Aim of the exercise: Report each line of the data that includes the word "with".

Records provided:
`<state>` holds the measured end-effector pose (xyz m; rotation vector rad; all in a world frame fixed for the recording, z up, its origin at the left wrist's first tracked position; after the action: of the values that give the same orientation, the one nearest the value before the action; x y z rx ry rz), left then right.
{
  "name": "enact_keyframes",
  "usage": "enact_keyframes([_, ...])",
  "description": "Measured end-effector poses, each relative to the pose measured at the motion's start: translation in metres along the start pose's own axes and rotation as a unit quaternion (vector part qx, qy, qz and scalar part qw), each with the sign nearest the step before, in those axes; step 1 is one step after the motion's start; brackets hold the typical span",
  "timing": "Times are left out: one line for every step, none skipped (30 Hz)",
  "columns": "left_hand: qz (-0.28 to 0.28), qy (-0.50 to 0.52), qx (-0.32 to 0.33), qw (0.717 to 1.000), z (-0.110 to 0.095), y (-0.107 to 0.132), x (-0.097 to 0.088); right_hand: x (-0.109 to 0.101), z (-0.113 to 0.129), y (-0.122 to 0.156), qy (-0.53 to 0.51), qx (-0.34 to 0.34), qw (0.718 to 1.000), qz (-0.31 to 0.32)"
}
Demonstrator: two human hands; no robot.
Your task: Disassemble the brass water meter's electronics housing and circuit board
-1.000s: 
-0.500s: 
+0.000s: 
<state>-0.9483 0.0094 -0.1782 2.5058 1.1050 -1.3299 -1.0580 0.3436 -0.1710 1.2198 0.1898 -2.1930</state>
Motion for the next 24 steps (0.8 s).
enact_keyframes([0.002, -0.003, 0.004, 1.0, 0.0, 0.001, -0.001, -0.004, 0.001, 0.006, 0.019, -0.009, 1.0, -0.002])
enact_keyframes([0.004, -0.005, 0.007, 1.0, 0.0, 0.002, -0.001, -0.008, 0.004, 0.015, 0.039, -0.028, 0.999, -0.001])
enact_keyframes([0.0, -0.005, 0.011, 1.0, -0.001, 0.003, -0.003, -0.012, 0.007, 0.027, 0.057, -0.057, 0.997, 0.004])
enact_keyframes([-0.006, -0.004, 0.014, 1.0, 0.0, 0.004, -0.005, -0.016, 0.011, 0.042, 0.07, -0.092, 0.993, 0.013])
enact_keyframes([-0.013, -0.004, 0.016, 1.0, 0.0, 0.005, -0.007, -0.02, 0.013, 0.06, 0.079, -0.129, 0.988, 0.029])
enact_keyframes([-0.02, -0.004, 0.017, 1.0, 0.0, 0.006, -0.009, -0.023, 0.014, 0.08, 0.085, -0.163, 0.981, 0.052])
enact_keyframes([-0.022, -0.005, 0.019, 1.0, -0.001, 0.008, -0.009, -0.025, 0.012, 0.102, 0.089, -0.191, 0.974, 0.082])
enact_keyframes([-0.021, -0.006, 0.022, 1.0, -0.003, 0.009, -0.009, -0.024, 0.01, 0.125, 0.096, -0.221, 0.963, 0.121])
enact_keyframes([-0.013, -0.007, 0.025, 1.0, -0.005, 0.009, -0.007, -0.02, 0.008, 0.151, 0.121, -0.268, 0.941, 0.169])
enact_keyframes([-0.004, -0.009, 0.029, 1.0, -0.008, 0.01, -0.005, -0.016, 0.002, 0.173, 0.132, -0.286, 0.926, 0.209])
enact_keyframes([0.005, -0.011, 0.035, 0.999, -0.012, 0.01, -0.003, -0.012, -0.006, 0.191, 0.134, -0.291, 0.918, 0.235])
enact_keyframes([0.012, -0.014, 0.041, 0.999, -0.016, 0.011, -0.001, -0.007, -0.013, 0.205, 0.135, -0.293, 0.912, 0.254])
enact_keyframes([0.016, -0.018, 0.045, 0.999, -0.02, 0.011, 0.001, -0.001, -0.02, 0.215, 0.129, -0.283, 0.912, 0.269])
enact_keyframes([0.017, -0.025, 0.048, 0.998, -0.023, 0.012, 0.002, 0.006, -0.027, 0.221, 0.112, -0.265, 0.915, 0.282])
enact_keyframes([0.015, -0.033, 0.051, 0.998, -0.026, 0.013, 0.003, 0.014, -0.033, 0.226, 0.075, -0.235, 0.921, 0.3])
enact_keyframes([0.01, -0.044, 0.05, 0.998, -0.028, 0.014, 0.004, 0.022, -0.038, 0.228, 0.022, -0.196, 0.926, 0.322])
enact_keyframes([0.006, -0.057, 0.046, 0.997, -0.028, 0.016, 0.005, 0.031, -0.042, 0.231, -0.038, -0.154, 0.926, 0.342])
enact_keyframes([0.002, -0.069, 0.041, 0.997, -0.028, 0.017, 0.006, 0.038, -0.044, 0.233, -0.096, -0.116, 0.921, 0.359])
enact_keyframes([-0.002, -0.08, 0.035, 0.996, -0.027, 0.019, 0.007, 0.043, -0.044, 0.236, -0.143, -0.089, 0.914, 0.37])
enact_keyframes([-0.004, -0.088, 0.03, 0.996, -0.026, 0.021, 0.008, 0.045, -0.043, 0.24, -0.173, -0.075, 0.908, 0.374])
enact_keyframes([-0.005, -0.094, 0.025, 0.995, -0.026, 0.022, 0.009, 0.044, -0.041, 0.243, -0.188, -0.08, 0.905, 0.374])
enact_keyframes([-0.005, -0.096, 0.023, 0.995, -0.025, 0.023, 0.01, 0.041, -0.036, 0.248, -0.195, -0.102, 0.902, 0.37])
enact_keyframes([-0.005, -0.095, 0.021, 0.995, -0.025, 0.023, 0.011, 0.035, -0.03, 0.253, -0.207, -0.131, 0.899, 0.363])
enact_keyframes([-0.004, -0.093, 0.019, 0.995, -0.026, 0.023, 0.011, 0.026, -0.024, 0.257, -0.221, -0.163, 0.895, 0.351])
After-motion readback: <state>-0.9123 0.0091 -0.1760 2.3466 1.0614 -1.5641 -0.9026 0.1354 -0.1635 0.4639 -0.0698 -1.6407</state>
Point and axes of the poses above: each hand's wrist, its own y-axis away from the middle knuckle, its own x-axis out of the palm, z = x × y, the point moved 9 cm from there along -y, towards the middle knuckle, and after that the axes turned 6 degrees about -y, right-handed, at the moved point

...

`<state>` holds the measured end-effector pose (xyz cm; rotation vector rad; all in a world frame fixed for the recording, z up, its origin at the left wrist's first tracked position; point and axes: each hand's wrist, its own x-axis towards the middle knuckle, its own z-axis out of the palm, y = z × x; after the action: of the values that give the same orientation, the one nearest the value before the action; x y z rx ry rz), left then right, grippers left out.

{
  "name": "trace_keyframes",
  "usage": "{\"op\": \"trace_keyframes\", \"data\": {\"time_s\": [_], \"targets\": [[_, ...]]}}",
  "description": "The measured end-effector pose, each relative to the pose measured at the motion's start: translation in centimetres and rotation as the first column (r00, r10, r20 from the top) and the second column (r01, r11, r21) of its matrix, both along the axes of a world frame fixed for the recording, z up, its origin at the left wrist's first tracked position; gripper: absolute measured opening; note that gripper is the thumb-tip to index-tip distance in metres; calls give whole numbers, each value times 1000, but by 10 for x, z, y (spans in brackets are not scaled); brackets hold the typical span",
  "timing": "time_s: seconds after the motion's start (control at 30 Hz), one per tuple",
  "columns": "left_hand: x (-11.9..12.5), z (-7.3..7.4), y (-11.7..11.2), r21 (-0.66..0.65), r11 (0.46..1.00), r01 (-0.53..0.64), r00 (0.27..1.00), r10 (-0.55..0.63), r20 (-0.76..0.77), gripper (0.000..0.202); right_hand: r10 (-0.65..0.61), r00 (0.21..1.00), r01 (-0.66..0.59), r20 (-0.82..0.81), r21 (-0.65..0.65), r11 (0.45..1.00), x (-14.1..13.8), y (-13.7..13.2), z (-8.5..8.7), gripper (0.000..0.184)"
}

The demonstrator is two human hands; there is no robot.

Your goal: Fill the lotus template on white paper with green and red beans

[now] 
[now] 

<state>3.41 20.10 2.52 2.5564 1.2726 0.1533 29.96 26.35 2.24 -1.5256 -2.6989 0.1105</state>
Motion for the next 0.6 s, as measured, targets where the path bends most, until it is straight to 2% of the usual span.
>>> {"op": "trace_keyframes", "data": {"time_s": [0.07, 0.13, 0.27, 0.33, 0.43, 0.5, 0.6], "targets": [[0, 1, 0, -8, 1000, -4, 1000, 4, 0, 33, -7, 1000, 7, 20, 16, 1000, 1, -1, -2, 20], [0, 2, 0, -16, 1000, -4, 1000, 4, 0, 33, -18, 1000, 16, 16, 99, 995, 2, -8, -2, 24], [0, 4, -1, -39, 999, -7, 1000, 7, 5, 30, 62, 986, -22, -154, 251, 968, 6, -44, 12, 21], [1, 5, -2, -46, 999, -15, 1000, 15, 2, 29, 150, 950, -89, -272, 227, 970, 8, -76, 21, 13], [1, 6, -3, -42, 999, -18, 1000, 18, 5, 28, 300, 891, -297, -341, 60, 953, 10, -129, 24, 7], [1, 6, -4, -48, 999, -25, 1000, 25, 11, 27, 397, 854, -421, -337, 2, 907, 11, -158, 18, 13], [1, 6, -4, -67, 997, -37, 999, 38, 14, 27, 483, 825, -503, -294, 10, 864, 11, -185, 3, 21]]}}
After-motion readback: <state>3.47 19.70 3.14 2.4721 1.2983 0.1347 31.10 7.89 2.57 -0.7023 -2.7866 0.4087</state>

Written answer:
  "description": "Measured end-effector poses, each relative to the pose measured at the motion's start: translation in metres along the start pose's own axes and rotation as a unit quaternion (vector part qx, qy, qz and scalar part qw), each with the sign nearest the step before, in those axes; step 1 is one step after the motion's start; brackets hold the typical span",
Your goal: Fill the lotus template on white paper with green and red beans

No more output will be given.